= HOW TO COMPLETE THIS TASK =
If a line in the entries below includes the string "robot", copy it out.

-=-=-=-=-

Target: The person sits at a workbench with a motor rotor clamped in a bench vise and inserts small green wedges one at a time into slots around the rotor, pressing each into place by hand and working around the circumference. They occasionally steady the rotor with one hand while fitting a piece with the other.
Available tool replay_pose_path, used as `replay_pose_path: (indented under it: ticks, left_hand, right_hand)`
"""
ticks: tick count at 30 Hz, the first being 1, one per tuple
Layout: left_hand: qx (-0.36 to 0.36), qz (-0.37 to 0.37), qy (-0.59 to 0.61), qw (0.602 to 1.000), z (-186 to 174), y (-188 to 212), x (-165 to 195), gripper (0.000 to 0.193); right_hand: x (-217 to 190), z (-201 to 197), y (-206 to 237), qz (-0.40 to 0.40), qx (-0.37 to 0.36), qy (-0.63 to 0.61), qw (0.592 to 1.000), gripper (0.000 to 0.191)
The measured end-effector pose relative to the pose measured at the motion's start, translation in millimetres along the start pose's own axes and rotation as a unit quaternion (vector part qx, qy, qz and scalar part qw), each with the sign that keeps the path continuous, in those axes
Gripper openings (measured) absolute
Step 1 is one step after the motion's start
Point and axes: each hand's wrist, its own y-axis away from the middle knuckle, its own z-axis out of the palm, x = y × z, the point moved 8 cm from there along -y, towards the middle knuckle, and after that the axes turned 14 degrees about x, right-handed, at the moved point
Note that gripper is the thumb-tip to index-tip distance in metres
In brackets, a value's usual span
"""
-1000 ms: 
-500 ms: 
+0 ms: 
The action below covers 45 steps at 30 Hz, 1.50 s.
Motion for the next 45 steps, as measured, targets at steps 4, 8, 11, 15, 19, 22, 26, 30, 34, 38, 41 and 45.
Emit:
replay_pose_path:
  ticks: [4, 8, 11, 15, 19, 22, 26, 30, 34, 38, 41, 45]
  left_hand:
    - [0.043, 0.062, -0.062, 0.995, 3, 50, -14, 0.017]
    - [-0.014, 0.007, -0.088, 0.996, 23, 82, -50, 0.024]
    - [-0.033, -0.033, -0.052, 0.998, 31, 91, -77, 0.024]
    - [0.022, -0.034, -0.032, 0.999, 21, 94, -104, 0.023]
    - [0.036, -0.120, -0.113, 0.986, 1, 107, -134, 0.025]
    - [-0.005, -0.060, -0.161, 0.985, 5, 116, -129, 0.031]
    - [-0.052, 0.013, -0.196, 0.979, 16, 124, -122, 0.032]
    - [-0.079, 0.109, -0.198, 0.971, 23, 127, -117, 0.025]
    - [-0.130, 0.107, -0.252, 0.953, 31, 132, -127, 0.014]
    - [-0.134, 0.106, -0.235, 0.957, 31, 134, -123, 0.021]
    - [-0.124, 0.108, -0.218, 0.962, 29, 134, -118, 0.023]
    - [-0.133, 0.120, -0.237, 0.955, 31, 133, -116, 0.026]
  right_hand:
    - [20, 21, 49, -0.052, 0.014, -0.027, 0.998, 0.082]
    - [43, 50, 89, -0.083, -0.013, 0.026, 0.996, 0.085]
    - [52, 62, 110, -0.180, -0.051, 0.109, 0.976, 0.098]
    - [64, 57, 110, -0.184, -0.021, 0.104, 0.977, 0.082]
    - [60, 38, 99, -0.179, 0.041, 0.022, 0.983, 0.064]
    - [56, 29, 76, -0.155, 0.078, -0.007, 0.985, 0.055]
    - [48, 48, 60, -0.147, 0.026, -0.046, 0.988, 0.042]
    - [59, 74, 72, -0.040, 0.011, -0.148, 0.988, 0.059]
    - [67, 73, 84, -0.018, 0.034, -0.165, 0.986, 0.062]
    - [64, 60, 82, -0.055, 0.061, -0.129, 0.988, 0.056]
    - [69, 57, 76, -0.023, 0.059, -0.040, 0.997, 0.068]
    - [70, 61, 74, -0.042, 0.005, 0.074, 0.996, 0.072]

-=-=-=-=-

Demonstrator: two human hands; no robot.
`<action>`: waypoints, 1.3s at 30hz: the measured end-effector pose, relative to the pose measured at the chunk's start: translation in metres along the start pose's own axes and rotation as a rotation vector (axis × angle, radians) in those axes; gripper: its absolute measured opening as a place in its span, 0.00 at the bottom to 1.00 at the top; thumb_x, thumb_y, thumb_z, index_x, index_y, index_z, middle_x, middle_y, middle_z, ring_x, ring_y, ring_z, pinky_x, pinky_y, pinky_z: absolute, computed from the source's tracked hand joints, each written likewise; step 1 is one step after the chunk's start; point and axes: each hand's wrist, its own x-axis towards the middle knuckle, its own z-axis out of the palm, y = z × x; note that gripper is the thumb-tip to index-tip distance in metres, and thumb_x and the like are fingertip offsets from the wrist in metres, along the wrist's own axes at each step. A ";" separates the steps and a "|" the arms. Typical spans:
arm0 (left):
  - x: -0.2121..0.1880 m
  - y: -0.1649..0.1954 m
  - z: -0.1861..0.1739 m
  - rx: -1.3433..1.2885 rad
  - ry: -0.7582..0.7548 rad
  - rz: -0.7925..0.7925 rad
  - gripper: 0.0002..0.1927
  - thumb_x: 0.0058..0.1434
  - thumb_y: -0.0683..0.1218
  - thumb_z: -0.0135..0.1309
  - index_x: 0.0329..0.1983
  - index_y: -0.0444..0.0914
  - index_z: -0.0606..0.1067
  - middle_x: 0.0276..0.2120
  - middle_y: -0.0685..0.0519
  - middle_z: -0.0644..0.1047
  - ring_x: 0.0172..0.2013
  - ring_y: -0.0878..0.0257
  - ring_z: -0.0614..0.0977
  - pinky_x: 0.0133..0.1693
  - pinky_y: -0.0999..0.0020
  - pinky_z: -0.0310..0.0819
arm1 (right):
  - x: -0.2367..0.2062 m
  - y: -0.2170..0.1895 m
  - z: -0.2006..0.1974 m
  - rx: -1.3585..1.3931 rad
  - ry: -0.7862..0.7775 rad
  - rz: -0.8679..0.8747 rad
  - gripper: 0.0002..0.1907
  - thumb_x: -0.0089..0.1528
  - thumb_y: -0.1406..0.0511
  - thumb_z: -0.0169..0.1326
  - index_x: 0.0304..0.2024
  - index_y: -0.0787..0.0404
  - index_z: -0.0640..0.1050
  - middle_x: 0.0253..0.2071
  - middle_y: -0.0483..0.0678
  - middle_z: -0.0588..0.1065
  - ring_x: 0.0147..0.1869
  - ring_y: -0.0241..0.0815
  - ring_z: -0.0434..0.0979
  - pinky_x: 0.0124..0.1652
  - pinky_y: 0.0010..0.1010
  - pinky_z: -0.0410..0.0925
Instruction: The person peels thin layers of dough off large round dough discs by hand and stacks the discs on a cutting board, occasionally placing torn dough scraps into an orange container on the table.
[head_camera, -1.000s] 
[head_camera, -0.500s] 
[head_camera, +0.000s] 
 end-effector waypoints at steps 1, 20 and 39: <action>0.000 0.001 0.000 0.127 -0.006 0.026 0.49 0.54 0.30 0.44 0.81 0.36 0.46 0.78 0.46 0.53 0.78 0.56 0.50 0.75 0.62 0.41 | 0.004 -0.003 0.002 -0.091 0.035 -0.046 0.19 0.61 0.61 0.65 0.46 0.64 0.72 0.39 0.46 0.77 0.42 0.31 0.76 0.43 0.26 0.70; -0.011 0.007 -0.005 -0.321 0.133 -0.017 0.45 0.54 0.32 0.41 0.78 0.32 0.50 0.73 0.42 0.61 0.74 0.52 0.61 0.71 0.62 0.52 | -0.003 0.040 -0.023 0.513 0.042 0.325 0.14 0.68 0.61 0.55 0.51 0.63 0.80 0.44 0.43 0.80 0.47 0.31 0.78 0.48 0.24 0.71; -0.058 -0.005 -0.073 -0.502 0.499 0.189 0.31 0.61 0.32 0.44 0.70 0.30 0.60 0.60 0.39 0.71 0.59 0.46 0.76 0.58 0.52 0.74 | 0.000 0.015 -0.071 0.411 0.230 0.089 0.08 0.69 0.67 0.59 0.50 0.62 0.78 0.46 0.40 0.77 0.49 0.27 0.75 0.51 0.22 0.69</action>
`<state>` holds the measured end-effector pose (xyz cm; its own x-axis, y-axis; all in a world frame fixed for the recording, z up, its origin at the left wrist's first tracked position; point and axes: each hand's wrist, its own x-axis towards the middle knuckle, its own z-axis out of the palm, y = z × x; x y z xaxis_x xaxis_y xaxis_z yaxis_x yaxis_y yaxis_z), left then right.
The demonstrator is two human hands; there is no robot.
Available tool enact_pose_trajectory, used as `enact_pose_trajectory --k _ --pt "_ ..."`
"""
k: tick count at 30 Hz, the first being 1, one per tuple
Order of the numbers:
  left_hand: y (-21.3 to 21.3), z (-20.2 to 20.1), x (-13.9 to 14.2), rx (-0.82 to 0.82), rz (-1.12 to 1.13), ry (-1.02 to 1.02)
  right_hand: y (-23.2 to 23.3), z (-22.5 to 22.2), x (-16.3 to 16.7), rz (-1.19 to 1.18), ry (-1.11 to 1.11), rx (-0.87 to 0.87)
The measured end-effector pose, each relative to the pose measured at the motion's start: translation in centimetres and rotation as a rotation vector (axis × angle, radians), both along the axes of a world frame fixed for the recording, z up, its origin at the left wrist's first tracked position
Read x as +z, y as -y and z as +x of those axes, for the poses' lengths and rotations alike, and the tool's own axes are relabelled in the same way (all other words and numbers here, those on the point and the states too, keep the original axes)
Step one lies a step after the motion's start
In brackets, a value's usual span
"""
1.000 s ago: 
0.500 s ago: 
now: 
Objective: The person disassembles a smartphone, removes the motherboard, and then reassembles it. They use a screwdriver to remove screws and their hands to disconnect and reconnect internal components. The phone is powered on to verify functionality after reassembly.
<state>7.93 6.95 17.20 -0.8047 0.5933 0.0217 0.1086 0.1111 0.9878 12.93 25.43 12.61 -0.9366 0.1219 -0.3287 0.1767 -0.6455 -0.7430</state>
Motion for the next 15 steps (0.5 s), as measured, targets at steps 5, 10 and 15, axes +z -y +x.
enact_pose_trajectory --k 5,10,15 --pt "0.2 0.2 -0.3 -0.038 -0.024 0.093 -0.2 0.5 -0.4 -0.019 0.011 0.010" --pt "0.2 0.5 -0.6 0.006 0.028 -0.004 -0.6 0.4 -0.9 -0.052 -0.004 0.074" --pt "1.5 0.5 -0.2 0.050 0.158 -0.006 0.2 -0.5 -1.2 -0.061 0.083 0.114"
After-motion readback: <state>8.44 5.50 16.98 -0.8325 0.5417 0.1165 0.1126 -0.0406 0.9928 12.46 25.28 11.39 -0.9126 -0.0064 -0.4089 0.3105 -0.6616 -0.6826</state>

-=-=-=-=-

= OUTPUT =
Demonstrator: two human hands; no robot.
The demonstrator is two human hands; there is no robot.

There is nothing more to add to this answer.